BOSTON - Banks and credit card companies scrambled to notify their customers to watch for fraudulent activity after the TJX Cos. Inc., parent of retailers Marshalls and T.J. Maxx, disclosed thefts of customer data from its computer system.
TJX said hackers had broken into a system that handled credit and debit card transactions, as well as checks and merchandise returns for customers in the United States and Puerto Rico and may involve customer accounts from the United Kingdom and Ireland.
Visa U.S.A. Inc. said in a statement that it had provided the affected accounts to banks that issue its cards so they could take steps to protect consumers. The company said it was assessing all credit card transactions in real time to help banks distinguish fraudulent transactions from legitimate ones.
Bank of America Corp. and American Express Co. also said they were monitoring their credit cards for unusual activity. Christine Elliott, a spokeswoman for American Express, said the company had not seen any fraudulent purchases.

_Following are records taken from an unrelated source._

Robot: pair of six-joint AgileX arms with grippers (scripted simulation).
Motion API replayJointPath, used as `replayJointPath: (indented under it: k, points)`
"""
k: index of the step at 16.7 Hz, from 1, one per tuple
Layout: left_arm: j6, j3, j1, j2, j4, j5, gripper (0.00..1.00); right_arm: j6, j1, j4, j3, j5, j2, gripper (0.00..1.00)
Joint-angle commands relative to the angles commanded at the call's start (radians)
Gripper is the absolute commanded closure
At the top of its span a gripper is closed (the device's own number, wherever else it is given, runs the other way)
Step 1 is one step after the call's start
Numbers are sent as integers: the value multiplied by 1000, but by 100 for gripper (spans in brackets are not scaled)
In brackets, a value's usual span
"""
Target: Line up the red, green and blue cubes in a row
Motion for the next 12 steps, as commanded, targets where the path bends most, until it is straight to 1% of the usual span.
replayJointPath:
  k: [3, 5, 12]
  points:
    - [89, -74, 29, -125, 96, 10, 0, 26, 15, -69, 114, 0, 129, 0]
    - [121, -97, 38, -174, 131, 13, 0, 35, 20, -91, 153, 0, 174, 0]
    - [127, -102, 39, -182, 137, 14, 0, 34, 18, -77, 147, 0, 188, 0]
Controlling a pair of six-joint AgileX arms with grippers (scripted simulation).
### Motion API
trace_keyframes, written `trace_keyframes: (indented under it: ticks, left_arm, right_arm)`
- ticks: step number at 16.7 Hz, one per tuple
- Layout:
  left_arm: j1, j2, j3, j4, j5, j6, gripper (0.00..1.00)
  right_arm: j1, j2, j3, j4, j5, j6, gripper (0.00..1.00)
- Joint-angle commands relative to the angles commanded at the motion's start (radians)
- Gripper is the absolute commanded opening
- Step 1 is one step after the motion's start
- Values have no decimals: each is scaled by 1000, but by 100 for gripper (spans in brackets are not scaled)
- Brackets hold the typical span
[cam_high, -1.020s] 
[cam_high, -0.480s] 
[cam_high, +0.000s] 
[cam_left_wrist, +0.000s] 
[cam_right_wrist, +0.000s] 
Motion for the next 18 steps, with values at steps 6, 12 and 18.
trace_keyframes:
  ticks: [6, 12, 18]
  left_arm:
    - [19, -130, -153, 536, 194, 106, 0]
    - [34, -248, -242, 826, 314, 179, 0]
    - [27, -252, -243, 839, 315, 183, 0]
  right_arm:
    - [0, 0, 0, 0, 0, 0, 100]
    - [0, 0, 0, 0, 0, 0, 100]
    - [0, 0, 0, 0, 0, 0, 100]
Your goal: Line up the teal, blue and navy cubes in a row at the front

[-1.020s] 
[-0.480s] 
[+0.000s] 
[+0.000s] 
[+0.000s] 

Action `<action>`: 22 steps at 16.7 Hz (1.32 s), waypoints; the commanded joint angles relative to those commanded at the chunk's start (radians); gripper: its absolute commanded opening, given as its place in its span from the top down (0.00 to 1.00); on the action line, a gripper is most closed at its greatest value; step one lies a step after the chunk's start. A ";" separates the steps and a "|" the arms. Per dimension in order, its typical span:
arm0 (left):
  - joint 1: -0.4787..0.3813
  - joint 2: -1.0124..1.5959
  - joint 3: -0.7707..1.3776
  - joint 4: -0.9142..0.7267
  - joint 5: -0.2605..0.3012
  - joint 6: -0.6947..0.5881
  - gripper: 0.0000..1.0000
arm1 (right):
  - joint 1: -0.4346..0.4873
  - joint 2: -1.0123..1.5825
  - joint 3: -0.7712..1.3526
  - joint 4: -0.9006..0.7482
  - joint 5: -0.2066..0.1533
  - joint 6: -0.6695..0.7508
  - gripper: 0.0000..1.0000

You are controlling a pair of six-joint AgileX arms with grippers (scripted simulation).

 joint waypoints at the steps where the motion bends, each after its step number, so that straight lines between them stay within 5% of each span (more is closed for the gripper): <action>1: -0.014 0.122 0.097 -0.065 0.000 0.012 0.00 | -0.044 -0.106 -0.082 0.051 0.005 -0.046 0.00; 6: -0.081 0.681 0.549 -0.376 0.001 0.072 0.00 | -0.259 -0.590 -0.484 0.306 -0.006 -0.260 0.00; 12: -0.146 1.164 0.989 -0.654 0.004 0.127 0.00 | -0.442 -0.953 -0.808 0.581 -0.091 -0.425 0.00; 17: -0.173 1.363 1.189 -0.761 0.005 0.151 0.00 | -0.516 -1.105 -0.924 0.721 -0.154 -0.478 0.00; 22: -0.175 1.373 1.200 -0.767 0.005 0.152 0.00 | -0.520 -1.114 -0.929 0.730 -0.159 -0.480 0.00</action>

TJX officials refused to say how many customers' data were stolen or accessed by a computer hacker. The Wall Street Journal reported yesterday that more than 40 million cards might be affected.
Spokeswoman Sherry Lang said TJX, based in Framingham, Mass., had identified a "limited number" of credit and debit card holders whose information was stolen from its computer system, adding that the number was "substantially less than millions." A smaller number of customer names with driver's license information were stolen from the system, she said.
Visa and other credit card companies pointed out that consumers would not be responsible for fraudulent purchases.
But the news that a computer hacker could have private financial data had customers nervous.
"Of course I'm worried. I charged a lot of purchases at Marshalls over Christmas," said Sara Rafferty, a gas station clerk from Fishers Island, Conn.
The break-in was discovered in mid-December, but was kept confidential until Wednesday at the request of law enforcement officials.
TJX has not been informed of any fraudulent purchases at this point, Lang said. The company has established a hotline for concerned customers, 1-866-484-6978, and posted advice on its Web site for checking credit records. The company said it had hired General Dynamics Corp. and International Business Machines Corp. to upgrade its security system.